Já quanto ao "massivo" e "maciço", há que esclarecer que a questão é apenas de bom ou mau português e não de uma pretensa (mas inexistente!) diferença de significados: "massiva" é um galicismo, adaptação do francês "massif", no feminino (importado directamente para inglês, o que não tem mal nenhum para os anglo-saxões, a quem até dá jeito), que se traduz em português por... "maciço": isto é, para um francês, "massive" tem o mesmíssimo sentido que "maciça" para um falante de português, desde que não baralhado pela pertinaz ignorância de muitos profissionais dos "media" e de outros frequentadores dos mesmos - comentadores, políticos, "especialistas" e etc. Em conclusão, o autor da crítica sabe português e usa a expressão correcta. O "entendido", que pretende emendar o que está certo, é que não sabe português (mas deve sentir-se apoiado em mais uma inglesice assaz vulgarizada...), pelo que as suas considerações são pura invenção, atingindo o delírio quando declara, dos baixos de uma qualquer cátedra coxa, que "nem escrever sabem", na sequência da misturada (habitual entre iliteratos inscientes das suas limitações, mas estranhamente orgulhosos das asneiras que proferem) com "intelectualidade" e conceitos afins (um horror!, para quem nem percebe o que é isso). Ao fim de todos estes anos, o que já não devia andar a passear pelo português, falado ou escrito, é este grosseiro desconhecimento da própria língua... A consulta de um bom dicionário recomenda-se, vivamente, a estes "sábios errantes", que vagueiam, à deriva, pela "rede": nos melhores dicionários, em geral, a palavra "massivo" nem consta; noutros, existe, com a devida menção da sua origem...


De Anónimo a 2 de Junho de 2016 às 17:42
Starship Troopers não é fascista, é uma crítica, uma exposição, uma denúncia do que é o fascismo. A ironia e estupidez televisiva é utilizada como conteúdo de forma a satirizar, e a mesma fórmula foi usada na saga Robocop.
Agora atenção: aquilo foi feito de modo a entreter, e como toda a obra Hollywoodiana, de modo a lavar o cérebro às pessoas. E por isso, talvez aquilo tivesse obrigatoriamente que ser montado de forma a publicitar o fascismo.
Outro filme que também merece reflexões neste género é o mais-do-que-repetido-e-talvez-não-seja-por-acaso Demolition Man...

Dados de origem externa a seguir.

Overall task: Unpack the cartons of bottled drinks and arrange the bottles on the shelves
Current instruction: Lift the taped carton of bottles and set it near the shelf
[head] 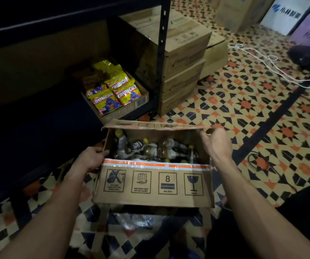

De Joao gil a 2 de Junho de 2016 às 18:46
O comentario parece deslocado. As pessoas que acham que ha filmes fascistas (e que absurdamente classificam Starship Troopers de fascista) gostam de pensar que os espectadores nao tem cerebro e estao dispostos à lavagem ao cerebro de que acusam o realizador e que no limite pretendem concretizar com a forma como colocam a questao. O problema debquem nao gosta e que o filme e bom. Ao ve-lo pela primeira vez, pensei que era uma porcaria. Passado aligns anos revio-o e conclui que merecia atenção cuidada e percebi que me tinha enganado na primeira apreciacao. o filme e bom. O resto e patetice.


De Eu a 3 de Junho de 2016 às 08:47
Mas porque terá sido que os malditos fascistas dos americanos não lutaram ao lado de Mussolini e de Hitler na 2ª Guerra? OK, preferiram os malditos sociais-fascitas russos... Estavam distraídos?